───── RECORDS PROVIDED

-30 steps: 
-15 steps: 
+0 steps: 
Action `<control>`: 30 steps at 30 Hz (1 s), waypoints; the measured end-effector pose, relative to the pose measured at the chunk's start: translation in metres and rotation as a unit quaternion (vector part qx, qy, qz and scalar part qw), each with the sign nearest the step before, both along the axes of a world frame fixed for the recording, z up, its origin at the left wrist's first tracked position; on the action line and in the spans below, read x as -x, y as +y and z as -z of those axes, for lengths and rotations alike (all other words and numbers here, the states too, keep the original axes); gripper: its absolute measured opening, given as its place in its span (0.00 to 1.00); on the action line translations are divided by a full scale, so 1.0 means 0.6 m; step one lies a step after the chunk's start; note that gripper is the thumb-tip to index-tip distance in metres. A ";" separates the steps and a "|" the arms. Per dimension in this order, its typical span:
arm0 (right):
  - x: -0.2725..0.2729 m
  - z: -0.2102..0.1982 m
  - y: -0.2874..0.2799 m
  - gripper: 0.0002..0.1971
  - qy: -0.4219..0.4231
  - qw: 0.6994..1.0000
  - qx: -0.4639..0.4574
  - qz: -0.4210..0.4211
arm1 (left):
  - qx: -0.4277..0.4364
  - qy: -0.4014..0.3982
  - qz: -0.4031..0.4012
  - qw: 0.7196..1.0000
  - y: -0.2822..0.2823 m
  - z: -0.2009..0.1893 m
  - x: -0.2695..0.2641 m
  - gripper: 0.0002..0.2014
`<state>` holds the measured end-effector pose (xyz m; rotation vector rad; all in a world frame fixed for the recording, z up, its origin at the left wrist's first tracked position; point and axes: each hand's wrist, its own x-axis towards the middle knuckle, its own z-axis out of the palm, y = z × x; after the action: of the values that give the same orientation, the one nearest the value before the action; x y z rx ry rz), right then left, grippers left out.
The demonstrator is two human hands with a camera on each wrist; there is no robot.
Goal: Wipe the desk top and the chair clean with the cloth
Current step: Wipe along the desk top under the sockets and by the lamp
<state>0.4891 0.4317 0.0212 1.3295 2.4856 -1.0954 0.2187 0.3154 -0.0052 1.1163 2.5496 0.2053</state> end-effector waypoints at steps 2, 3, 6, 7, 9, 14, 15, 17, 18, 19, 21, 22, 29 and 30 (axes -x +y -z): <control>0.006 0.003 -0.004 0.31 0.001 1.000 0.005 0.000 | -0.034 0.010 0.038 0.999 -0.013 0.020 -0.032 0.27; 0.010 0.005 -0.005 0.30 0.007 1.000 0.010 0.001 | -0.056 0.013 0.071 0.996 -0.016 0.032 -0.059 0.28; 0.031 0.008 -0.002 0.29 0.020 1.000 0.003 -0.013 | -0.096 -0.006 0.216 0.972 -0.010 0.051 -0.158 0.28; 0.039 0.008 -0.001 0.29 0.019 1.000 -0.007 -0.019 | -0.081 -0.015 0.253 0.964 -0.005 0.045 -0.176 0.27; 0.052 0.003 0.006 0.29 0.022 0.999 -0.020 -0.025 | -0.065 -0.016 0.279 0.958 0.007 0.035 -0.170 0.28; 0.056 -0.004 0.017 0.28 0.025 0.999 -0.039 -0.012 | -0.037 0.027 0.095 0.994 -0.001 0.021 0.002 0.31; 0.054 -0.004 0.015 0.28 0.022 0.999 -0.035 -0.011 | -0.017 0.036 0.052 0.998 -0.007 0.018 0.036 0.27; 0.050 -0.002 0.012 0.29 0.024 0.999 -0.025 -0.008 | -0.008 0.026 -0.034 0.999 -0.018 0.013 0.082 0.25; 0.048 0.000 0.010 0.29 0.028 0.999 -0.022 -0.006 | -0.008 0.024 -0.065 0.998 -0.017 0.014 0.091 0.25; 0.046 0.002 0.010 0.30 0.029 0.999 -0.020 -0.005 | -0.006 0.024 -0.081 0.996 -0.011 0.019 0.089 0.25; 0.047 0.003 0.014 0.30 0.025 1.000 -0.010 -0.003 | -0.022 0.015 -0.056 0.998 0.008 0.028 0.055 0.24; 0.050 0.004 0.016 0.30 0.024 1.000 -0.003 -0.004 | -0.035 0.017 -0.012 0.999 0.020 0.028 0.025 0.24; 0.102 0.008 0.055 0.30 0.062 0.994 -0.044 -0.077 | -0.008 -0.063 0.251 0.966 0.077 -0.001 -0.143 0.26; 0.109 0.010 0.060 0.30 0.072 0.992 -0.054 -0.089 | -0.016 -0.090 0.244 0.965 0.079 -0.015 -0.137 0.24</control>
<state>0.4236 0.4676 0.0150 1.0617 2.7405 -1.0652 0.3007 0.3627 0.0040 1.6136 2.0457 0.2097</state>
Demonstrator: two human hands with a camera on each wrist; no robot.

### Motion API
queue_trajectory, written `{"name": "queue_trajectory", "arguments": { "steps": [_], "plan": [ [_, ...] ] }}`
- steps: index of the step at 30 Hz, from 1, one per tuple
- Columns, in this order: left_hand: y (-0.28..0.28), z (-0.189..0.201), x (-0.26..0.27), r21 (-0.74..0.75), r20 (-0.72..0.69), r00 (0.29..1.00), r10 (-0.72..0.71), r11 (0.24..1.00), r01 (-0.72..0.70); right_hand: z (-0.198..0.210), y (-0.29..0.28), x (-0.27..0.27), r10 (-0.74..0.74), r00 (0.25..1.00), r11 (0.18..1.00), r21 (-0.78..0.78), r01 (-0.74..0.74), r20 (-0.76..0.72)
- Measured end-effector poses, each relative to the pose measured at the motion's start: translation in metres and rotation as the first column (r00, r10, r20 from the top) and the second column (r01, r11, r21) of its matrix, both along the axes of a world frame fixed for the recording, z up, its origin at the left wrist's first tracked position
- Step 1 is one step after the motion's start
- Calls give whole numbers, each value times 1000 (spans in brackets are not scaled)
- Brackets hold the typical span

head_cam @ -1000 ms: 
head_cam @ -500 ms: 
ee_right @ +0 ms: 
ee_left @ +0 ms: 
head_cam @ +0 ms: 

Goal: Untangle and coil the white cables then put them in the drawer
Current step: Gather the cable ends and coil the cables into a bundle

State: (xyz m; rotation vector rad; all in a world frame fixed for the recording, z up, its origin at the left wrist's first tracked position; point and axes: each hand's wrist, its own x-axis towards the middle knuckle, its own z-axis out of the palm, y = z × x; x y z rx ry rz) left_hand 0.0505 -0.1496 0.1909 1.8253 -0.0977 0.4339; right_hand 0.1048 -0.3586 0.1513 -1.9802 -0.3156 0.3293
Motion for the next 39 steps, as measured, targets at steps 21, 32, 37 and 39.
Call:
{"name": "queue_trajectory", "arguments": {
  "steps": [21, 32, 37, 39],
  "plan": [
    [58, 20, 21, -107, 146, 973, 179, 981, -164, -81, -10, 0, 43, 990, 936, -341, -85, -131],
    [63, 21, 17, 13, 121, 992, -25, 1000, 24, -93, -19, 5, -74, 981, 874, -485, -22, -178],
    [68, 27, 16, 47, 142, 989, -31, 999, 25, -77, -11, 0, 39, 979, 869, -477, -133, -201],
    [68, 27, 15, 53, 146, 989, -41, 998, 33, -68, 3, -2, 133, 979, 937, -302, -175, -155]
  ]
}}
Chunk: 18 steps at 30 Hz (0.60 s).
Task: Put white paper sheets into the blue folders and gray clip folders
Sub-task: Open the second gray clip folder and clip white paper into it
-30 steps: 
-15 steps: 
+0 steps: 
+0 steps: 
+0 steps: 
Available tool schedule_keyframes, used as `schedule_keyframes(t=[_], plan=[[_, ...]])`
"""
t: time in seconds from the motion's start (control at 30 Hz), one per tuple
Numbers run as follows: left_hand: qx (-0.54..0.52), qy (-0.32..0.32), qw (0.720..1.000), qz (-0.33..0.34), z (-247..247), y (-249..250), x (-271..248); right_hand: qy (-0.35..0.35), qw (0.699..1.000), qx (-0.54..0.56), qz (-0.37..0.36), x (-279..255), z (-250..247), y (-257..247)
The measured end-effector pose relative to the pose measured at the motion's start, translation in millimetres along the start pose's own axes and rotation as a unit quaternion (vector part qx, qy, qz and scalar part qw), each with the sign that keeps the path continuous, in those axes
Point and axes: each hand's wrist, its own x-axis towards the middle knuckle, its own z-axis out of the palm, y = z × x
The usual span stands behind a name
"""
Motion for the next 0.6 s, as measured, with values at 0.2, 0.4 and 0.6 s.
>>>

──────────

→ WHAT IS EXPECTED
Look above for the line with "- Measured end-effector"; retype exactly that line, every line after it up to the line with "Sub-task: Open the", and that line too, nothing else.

→ RESULT
- Measured end-effector poses, each relative to the pose measured at the motion's start: translation in metres and rotation as the first column (r00, r10, r20 from the top) and the second column (r01, r11, r21) of its matrix, both along the axes of a world frame fixed for the recording, z up, its origin at the left wrist's first tracked position
- Step 1 is one step after the motion's start
- Calls give whole numbers, each value times 1000 (spans in brackets are not scaled)
- Brackets hold the typical span

head_cam @ -1000 ms: 
head_cam @ -500 ms: 
ee_right @ +0 ms: 
ee_left @ +0 ms: 
head_cam @ +0 ms: 

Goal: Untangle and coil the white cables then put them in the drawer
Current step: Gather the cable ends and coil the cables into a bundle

State: (xyz m; rotation vector rad; all in a world frame fixed for the recording, z up, its origin at the left wrist's first tracked position; point and axes: each hand's wrist, its own x-axis towards the middle knuckle, its own z-axis out of the palm, y = z × x; x y z rx ry rz) left_hand 0.0505 -0.1496 0.1909 1.8253 -0.0977 0.4339; right_hand 0.1048 -0.3586 0.1513 -1.9802 -0.3156 0.3293
Motion for the next 39 steps, as measured, targets at steps 21, 32, 37 and 39.
Call:
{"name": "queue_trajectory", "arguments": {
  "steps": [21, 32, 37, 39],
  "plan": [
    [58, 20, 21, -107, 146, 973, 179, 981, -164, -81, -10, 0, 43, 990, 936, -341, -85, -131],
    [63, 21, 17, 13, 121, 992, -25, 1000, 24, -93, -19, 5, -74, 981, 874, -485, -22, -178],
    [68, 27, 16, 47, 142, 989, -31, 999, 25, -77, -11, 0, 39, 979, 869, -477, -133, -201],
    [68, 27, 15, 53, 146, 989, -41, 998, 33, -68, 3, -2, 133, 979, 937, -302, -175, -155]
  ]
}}
Chunk: 18 steps at 30 Hz (0.60 s).
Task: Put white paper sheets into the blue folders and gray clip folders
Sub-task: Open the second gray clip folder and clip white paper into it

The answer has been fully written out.